Agree with the last sentence. A dress code is always gonna fall more heavily on girls. Maybe that’s abhorrent to you but in the real world that’s just how it is. It’s an issue that can’t escape gender.
My high school’s dress code was. Men were specifically forbidden from wearing “muscle shirts” and the length of men’s shorts was regulated (and the regulation was much longer than that of the women). Men also couldn’t wear anything form fitting that distinctly showed the shape of their genitals.
Well, you can escape it by not having a dress code. Then enforcing respectful behavior rather than presentation. But if you are going to have a dress code, do uniforms rather than trying to walk some line between leggings, jeggings, super tight skinny jeans with spandex, yoga pants, jammie bottoms and plain old narrow cut jeans.

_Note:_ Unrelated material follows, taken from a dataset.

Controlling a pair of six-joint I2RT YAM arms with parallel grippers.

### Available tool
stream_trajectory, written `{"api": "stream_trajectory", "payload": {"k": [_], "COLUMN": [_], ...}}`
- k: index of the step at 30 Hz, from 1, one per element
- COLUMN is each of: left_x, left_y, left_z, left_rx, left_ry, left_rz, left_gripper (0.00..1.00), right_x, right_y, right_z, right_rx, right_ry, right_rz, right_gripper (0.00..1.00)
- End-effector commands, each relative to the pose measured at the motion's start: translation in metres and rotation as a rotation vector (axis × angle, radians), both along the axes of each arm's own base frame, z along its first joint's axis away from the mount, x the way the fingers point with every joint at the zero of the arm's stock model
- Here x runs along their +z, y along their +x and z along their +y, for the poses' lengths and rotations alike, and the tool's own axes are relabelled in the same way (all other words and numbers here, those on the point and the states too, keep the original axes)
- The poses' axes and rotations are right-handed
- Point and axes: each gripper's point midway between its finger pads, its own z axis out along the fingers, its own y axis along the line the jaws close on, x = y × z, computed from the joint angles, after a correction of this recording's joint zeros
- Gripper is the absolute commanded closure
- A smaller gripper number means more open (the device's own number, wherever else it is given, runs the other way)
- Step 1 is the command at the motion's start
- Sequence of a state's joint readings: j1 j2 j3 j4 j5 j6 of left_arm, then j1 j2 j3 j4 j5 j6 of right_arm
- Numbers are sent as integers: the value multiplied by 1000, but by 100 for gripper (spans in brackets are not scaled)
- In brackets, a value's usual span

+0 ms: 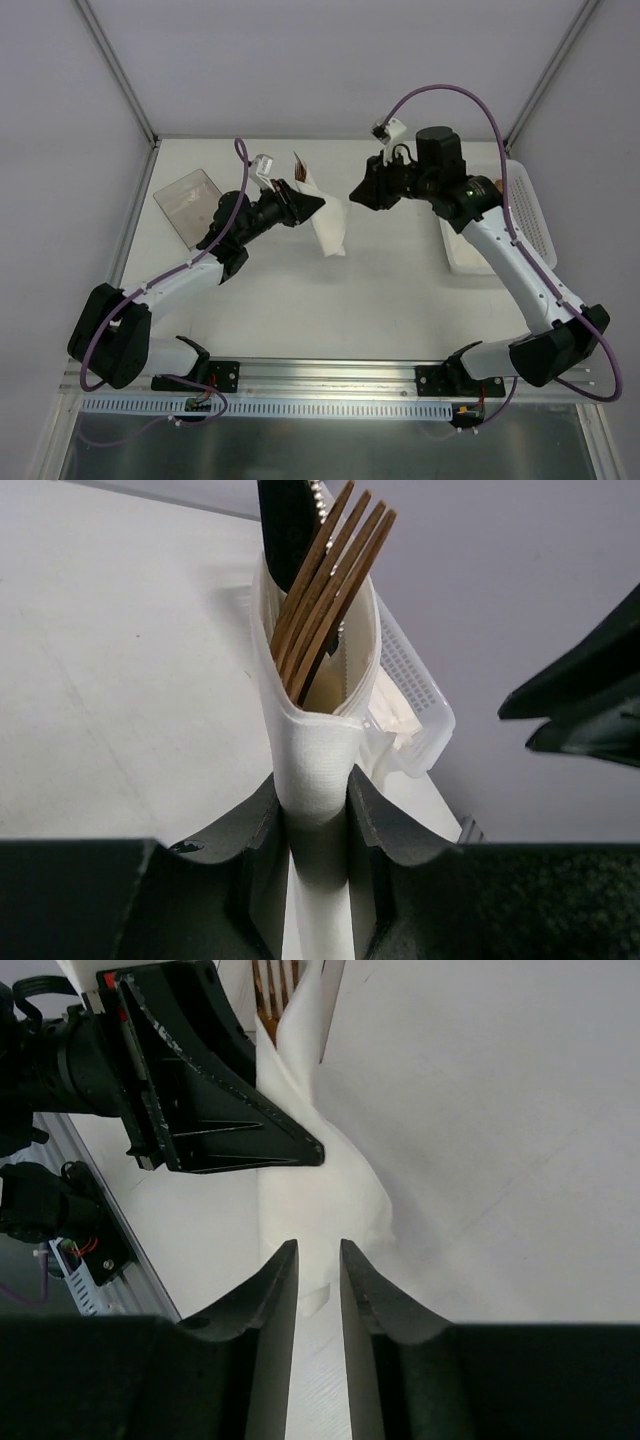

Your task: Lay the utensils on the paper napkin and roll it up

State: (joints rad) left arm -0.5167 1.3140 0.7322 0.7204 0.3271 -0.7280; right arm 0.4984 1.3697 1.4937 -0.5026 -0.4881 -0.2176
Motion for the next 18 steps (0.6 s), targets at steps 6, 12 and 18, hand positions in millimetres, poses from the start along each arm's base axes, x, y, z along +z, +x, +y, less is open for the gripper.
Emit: {"api": "stream_trajectory", "payload": {"k": [6, 12, 18], "left_x": [50, 59, 67], "left_y": [-5, -11, -18], "left_z": [0, -5, -10], "left_rx": [73, 51, 9], "left_ry": [-52, -79, -106], "left_rz": [-99, -116, -133], "left_gripper": [100, 100, 100], "right_x": [-23, -41, -47], "right_y": [-10, -20, -22], "right_z": [33, 47, 50], "right_rx": [44, 113, 138], "right_ry": [-26, 8, 16], "right_rz": [57, 150, 161], "right_gripper": [61, 55, 46]}}
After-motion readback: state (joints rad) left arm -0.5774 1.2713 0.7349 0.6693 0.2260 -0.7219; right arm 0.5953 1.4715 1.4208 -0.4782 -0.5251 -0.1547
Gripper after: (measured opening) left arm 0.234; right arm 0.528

My son is forbidden from wearing hats in school (I’m old school, I don’t think hats should be worn indoors at all), and not “sagging” - but the sagging was never enforced. I wish it was, but as long as the boys kept their t-shirts over their underwear, it was fine. I’m not sure when you went to high school, but currently pants that would show the shape of your genitals are SO out in favor of pants that are falling off. And shorts are basketball shorts down to, or past, the knee. They aren’t supposed to wear tank tops - but that isn’t what teenage boys currently wear anyway around here.
Sagging was forbidden and very strictly enforced. No chains either. We also couldn’t wear outfits primarily composed of a single color unless it was school colors because it promoted “gang behavior.”
Why is all the responsibility to be placed on the shoulders of the boys here? Why is it that girls absolutely have a need to reveal lots and lots of skin at school? I must say I have grown heartily sick of all this feminist entitlement, where a woman’s every whim must be accommodated at whatever cost to any males that are affected by it. Always it is “The males must take responsibility, the females’ freedom to do whatever they wish, including deliberate sexual teasing, is sacrosanct and must not be infringed in any way.”